What can a collector do: there cannot be more than 10 templates for a website. Just create one rule for each template. Different templates adopt different collection rules. If there are more than 10 templates, since the target website is so hard to replace the template, complete it, and withdraw.

10. Use Dynamic and irregular html tags

Analysis: This is abnormal. Considering that html tags contain spaces and do not contain spaces, <div> and <div> have the same Display Effect on the page, but they are marked differently as collectors. If the number of spaces in the html tag of the next page is random
The collection rule becomes invalid. However, this has little impact on search engine crawlers.

Suitable for websites: All dynamic websites that do not want to comply with webpage design specifications.
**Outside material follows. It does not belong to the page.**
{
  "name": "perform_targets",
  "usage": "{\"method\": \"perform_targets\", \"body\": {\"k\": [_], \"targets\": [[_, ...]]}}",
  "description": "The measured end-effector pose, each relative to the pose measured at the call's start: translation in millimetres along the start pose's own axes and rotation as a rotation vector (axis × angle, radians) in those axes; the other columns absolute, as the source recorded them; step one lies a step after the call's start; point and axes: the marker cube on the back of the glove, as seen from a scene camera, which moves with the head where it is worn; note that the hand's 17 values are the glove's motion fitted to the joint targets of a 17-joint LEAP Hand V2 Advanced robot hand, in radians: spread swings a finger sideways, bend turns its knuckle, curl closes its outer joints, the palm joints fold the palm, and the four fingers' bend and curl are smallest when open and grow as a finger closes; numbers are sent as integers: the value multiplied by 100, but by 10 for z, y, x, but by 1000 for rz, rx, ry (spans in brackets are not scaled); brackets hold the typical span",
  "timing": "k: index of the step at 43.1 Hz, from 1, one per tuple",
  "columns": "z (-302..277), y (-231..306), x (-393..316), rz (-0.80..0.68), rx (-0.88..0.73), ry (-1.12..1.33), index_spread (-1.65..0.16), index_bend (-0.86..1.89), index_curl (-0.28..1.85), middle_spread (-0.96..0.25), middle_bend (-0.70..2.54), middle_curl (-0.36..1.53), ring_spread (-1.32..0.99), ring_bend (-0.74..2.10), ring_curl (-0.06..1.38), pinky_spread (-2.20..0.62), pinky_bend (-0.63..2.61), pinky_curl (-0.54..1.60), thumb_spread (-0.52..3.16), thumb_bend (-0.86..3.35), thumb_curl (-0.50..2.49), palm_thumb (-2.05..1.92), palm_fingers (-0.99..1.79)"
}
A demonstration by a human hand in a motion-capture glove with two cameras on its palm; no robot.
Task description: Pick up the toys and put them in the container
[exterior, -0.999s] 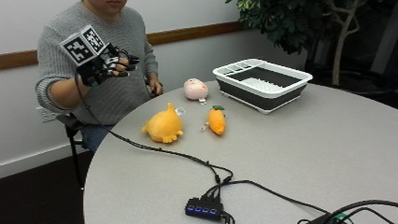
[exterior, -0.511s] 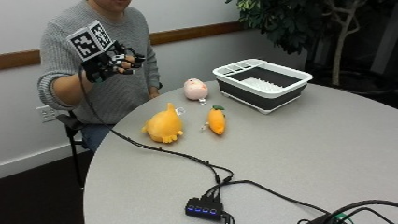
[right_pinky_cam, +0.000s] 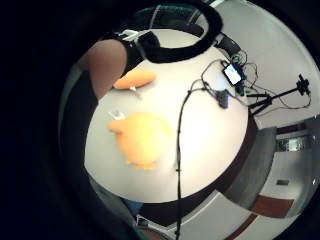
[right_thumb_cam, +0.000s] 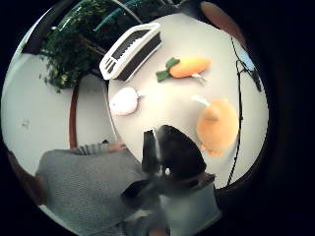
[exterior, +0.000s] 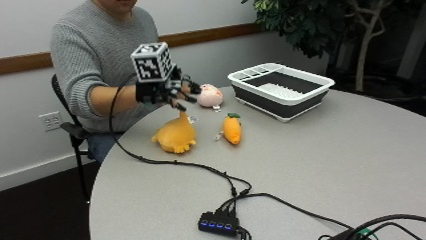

What will the collector do: there are still countermeasures. There are still a lot of html cleaner, and the html Tag is cleared first, and then the collection rules are written. The html tag should be cleared before the collection rules are used, you can still get the required data.

Summary:

Once you need to search engine crawlers and collectors at the same time, this is very helpless, because the first step of the search engine is to collect the content of the target webpage, which is the same as the principle of the collector, so many methods to prevent the collection also impede the search engine's indexing of websites. Why? Although the above 10 suggestions cannot prevent data collection by, a majority of collectors have been rejected when they are applied together.

Contact Us

The content source of this page is from Internet, which doesn't represent Alibaba Cloud's opinion; products and services mentioned on that page don't have any relationship with Alibaba Cloud. If the content of the page makes you feel confusing, please write us an email, we will handle the problem within 5 days after receiving your email.

If you find any instances of plagiarism from the community, please send an email to: info-contact@alibabacloud.com and provide relevant evidence. A staff member will contact you within 5 working days.

A Free Trial That Lets You Build Big!

Start building with 50+ products and up to 12 months usage for Elastic Compute Service

  • Sales Support

    1 on 1 presale consultation

  • After-Sales Support

    24/7 Technical Support 6 Free Tickets per Quarter Faster Response

  • Alibaba Cloud offers highly flexible support services tailored to meet your exact needs.